▸ Exercise details
Retype all of the entries word for word.

▸ Source material
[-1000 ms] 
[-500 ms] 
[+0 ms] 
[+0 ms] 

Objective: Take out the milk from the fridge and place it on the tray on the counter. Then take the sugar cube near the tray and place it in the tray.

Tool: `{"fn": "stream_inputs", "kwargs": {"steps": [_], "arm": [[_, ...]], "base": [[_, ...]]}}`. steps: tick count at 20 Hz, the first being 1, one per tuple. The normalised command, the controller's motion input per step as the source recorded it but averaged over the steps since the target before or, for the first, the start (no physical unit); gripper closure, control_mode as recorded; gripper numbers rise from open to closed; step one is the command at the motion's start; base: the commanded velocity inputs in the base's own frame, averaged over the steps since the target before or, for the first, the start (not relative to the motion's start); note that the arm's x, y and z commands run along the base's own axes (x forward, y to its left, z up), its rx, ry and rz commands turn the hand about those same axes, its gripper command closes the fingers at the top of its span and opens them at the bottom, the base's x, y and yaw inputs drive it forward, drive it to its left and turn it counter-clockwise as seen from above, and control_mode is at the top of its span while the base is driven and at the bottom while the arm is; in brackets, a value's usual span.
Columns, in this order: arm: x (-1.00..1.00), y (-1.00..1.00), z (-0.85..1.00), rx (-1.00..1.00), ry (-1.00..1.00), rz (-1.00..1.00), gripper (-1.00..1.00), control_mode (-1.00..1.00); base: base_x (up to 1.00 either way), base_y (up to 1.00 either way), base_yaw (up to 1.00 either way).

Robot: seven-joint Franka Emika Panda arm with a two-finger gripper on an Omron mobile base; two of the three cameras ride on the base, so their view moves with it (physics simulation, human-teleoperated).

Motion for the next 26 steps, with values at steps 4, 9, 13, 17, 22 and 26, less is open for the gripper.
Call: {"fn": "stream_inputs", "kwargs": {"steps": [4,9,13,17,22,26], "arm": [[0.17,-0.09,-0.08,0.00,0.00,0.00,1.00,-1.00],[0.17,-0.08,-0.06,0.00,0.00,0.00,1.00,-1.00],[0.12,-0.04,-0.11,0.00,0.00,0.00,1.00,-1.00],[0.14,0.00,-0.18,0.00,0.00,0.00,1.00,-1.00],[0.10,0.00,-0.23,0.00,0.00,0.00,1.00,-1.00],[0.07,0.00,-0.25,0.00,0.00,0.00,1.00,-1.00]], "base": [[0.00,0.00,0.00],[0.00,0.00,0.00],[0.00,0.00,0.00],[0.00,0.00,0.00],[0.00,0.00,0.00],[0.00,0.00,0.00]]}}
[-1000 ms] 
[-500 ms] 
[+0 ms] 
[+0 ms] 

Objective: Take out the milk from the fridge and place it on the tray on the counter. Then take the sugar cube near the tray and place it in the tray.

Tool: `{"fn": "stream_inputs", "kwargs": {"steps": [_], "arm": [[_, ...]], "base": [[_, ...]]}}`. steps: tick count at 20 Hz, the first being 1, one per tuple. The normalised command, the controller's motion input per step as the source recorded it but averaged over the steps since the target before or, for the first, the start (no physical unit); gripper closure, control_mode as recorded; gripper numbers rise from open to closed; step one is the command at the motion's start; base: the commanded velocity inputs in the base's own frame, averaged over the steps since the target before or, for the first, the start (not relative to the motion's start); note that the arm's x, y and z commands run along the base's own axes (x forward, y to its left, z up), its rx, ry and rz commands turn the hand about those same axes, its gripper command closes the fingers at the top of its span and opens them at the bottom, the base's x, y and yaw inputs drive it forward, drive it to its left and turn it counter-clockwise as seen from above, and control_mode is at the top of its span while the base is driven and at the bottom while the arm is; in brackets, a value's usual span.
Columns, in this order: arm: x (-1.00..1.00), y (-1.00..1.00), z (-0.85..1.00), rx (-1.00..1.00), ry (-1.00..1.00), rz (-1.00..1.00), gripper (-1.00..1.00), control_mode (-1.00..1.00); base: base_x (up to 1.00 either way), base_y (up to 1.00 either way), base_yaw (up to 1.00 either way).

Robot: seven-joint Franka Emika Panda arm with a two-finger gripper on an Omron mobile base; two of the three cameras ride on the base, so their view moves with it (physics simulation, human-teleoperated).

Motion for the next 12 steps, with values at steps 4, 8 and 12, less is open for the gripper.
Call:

▸ Your solution
[-1000 ms] 
[-500 ms] 
[+0 ms] 
[+0 ms] 

Objective: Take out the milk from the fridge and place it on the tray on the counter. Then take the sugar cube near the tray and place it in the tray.

Tool: `{"fn": "stream_inputs", "kwargs": {"steps": [_], "arm": [[_, ...]], "base": [[_, ...]]}}`. steps: tick count at 20 Hz, the first being 1, one per tuple. The normalised command, the controller's motion input per step as the source recorded it but averaged over the steps since the target before or, for the first, the start (no physical unit); gripper closure, control_mode as recorded; gripper numbers rise from open to closed; step one is the command at the motion's start; base: the commanded velocity inputs in the base's own frame, averaged over the steps since the target before or, for the first, the start (not relative to the motion's start); note that the arm's x, y and z commands run along the base's own axes (x forward, y to its left, z up), its rx, ry and rz commands turn the hand about those same axes, its gripper command closes the fingers at the top of its span and opens them at the bottom, the base's x, y and yaw inputs drive it forward, drive it to its left and turn it counter-clockwise as seen from above, and control_mode is at the top of its span while the base is driven and at the bottom while the arm is; in brackets, a value's usual span.
Columns, in this order: arm: x (-1.00..1.00), y (-1.00..1.00), z (-0.85..1.00), rx (-1.00..1.00), ry (-1.00..1.00), rz (-1.00..1.00), gripper (-1.00..1.00), control_mode (-1.00..1.00); base: base_x (up to 1.00 either way), base_y (up to 1.00 either way), base_yaw (up to 1.00 either way).

Robot: seven-joint Franka Emika Panda arm with a two-finger gripper on an Omron mobile base; two of the three cameras ride on the base, so their view moves with it (physics simulation, human-teleoperated).

Motion for the next 26 steps, with values at steps 4, 9, 13, 17, 22 and 26, less is open for the gripper.
Call: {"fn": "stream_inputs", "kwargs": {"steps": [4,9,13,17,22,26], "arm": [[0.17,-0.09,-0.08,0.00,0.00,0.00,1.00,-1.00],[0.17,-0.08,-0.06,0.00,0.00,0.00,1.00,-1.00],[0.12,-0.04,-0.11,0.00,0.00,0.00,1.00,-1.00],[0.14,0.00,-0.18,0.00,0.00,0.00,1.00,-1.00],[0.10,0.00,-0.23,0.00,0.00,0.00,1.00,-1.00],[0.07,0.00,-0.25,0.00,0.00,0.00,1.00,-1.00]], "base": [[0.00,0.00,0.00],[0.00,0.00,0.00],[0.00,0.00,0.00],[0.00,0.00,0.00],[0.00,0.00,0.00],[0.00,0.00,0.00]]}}
[-1000 ms] 
[-500 ms] 
[+0 ms] 
[+0 ms] 

Objective: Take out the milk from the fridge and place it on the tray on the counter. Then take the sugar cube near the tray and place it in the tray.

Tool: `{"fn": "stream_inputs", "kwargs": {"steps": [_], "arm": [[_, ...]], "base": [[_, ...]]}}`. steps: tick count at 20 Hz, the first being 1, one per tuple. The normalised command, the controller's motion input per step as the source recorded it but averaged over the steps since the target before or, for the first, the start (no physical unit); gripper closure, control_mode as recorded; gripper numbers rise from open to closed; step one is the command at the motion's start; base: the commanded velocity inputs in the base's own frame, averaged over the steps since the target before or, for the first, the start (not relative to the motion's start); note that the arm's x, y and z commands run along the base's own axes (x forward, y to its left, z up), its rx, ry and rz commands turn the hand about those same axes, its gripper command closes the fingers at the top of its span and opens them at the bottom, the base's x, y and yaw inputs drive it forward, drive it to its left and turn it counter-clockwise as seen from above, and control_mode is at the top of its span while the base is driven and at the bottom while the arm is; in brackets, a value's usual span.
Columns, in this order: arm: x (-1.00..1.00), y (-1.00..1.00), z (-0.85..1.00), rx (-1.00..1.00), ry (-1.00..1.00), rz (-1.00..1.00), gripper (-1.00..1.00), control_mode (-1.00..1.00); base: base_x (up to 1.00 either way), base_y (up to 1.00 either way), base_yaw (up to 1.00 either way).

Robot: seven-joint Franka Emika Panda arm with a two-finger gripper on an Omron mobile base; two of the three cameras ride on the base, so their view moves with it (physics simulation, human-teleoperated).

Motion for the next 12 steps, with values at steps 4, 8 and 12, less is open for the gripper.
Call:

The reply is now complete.